Alors, si la politique de famine d’Israël était si manifestement contre-productive – sans parler de son immoralité grotesque – pourquoi l’a-t-il fait en premier lieu ?
La réponse comporte deux volets : le premier est politique, le second est idéologique. Ensemble, ils suggèrent qu'il y a peu d'espoir de changements positifs tant que le gouvernement actuel est au pouvoir.
Sur le plan politique, la coalition de Netanyahou détient exactement la moitié des sièges au Parlement israélien ( 60 sur 120 ). La simple défection d'un seul député pourrait permettre un vote au Parlement appelant à des élections anticipées, que les sondages prédisent depuis longtemps.
Les calculs rendent Netanyahou inhabituellement dépendant des dirigeants de deux factions extrémistes — le ministre des Finances Bezalel Smotrich et le ministre de la Sécurité nationale Itamar Ben Gvir — qui ont menacé à plusieurs reprises de quitter le navire si Netanyahou faisait des compromis sur le maximalisme à Gaza.
Pour ces radicaux, la guerre s'inscrit dans un programme idéologique plus vaste. Ils estiment qu'Israël devrait légitimement contrôler tout le territoire situé entre le fleuve et la mer, et que la poursuite du contrôle et de la sécurité israéliens justifie une cruauté apparemment illimitée envers les Palestiniens. Les restrictions d'aide reflètent ces valeurs perverses : l'année dernière, Smotrich a prononcé un discours déclarant qu'il serait « juste et moral » qu'Israël choisisse de « semer de faim et de soif deux millions de citoyens [palestiniens] » jusqu'à la restitution des otages.
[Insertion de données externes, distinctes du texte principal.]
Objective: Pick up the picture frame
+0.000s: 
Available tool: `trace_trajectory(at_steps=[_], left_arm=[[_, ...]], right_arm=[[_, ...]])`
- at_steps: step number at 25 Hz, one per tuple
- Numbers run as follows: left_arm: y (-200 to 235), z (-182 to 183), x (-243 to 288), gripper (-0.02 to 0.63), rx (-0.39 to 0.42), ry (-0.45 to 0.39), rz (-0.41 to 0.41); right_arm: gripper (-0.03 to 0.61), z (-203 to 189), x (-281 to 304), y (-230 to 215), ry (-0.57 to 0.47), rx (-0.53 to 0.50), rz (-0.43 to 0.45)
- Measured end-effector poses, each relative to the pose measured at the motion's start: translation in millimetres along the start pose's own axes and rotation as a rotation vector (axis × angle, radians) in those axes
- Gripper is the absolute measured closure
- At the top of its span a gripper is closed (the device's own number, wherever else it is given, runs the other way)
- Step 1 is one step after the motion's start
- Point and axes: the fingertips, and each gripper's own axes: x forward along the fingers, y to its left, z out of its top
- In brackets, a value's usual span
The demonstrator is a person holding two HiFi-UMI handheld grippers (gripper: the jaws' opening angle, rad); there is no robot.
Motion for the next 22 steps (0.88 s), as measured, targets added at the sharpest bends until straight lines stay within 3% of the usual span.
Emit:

Mais il ne s'agit pas seulement d'aide : ces législateurs sont la raison pour laquelle cette guerre continue malgré l'absence de bénéfices militaires évidents et d'un large soutien national à un cessez-le-feu . Smotrich et Ben Gvir ont tous deux déclaré qu'ils abandonneraient Netanyahou s'il acceptait de cesser les combats indéfiniment. Ces menaces ne semblent pas vaines ; Ben Gvir a brièvement quitté la coalition en janvier pour protester contre l'adhésion de Netanyahou à un cessez-le-feu temporaire.
Netanyahou a tellement peur des conséquences d’une perte de pouvoir — il est actuellement jugé pour corruption — qu’il a choisi de confier une partie de sa politique de guerre à ces fanatiques, y compris le choix le plus fondamental de continuer ou non la guerre.
La famine catastrophique à Gaza est le résultat direct de cette combinaison de fanatisme et d'intérêts égoïstes. Il est probable que ce phénomène s'aggravera tant que cette coalition restera au pouvoir.